§ Task prompt
Among the records that follow, count the lines where "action" appears, and state the count by itself.

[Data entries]
************
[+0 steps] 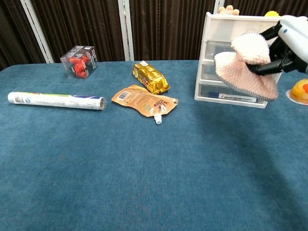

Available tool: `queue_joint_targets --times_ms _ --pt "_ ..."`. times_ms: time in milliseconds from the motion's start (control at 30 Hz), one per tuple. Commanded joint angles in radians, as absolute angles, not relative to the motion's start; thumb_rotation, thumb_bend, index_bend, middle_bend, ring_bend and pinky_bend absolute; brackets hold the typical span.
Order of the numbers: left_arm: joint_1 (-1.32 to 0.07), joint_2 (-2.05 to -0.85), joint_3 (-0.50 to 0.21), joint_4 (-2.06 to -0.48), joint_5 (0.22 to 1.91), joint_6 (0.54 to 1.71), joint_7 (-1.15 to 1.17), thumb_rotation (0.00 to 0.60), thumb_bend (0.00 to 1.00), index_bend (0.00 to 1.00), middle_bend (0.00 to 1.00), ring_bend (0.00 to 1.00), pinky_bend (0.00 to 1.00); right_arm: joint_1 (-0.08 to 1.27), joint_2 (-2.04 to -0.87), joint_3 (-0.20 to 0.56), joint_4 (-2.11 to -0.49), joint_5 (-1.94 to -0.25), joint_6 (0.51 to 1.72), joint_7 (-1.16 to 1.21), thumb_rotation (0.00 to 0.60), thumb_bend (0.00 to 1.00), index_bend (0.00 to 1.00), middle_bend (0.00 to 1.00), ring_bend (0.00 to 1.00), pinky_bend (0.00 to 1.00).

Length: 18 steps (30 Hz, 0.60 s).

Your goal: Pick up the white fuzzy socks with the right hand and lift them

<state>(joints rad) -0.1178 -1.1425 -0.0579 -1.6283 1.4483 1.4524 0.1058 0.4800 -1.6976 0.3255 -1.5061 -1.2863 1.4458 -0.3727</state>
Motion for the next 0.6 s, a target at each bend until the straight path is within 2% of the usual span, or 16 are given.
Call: queue_joint_targets --times_ms 33,600 --pt "-0.118 -1.143 -0.058 -1.628 1.448 1.453 0.106 0.6 0.02 0.0 0.0 0.0 0.0 0.487 -1.689 0.339 -1.501 -1.28 1.443 -0.371 0.6 0.42 0.65 1.0 0.97 0.91" --pt "-0.117 -1.146 -0.059 -1.629 1.445 1.454 0.111 0.6 0.02 0.0 0.0 0.0 0.0 0.503 -1.664 0.373 -1.459 -1.244 1.427 -0.358 0.6 0.42 0.65 1.0 0.97 0.91"
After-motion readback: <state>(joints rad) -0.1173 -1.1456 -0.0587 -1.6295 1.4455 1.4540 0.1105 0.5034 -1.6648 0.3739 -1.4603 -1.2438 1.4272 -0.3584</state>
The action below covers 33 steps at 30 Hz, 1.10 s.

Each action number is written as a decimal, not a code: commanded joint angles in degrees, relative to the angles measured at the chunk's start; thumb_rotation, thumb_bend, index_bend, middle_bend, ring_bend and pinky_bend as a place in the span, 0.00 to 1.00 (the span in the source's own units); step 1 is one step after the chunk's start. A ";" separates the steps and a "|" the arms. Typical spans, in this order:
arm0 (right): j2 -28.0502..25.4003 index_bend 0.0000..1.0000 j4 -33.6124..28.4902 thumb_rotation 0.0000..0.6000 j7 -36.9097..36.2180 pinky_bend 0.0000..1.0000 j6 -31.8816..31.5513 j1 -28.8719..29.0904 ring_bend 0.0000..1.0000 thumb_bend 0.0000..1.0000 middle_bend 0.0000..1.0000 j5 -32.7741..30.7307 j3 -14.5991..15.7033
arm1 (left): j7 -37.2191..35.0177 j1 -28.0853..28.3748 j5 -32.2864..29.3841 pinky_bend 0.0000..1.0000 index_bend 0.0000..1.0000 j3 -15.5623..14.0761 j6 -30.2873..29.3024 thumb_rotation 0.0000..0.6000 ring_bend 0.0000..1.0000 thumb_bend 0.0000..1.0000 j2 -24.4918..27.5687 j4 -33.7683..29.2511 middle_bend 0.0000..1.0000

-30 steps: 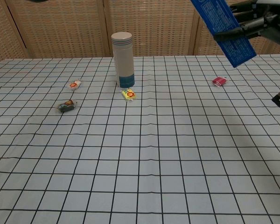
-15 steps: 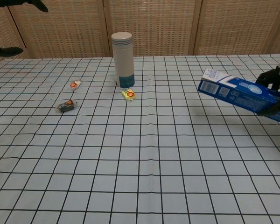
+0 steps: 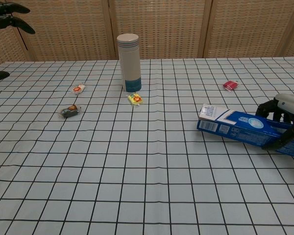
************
§ Answer box
2